ASSIGNMENT: State the number of lines in the listing below that contain the word "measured", and nothing besides.
┌─ SUPPLIED INFORMATION
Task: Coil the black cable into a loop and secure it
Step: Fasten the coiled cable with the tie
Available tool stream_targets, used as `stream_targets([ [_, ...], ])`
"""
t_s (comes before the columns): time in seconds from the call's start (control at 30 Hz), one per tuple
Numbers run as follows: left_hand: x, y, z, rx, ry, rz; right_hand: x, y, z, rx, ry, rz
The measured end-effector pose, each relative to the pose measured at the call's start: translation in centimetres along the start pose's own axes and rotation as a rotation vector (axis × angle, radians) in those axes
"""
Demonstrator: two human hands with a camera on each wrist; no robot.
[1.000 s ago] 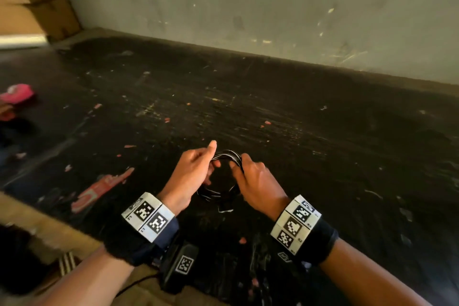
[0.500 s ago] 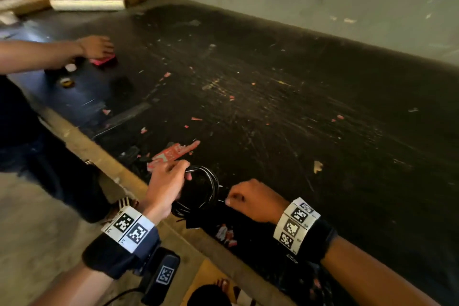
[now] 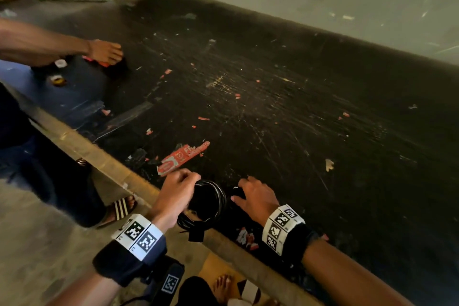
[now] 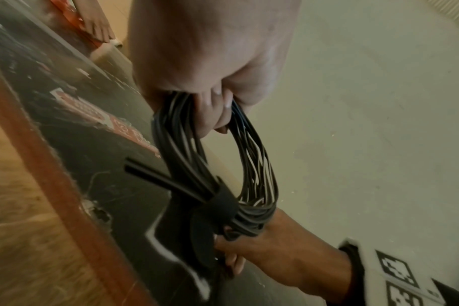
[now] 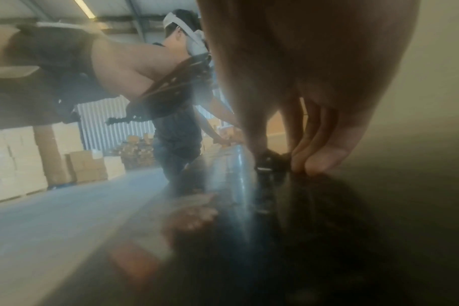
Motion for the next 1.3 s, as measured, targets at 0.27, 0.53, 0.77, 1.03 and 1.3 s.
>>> stream_targets([
  [0.27, -4.6, 0.4, -1.0, -0.062, 0.158, 0.295, 3.1, -1.0, -2.3, -0.032, 0.506, -0.147],
  [0.53, -14.2, -2.3, -5.5, -0.293, 0.267, 0.641, 10.2, -7.2, -3.9, 0.189, 0.451, -0.444],
  [0.77, -20.3, -4.8, -8.6, -0.492, 0.346, 0.651, 13.2, -10.9, -9.6, -0.034, 0.354, -0.579],
  [1.03, -26.0, -7.3, -11.2, -0.388, 0.172, 0.596, 15.5, -14.0, -18.7, -0.328, 0.906, -0.765],
  [1.3, -30.3, -9.5, -11.7, -0.042, -0.118, 0.710, 17.9, -17.4, -20.8, 0.090, 1.128, -0.507],
])
Point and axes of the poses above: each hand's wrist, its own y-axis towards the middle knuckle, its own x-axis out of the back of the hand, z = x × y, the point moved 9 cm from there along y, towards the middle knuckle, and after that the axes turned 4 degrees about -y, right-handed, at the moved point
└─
COMPLETED EXERCISE: 2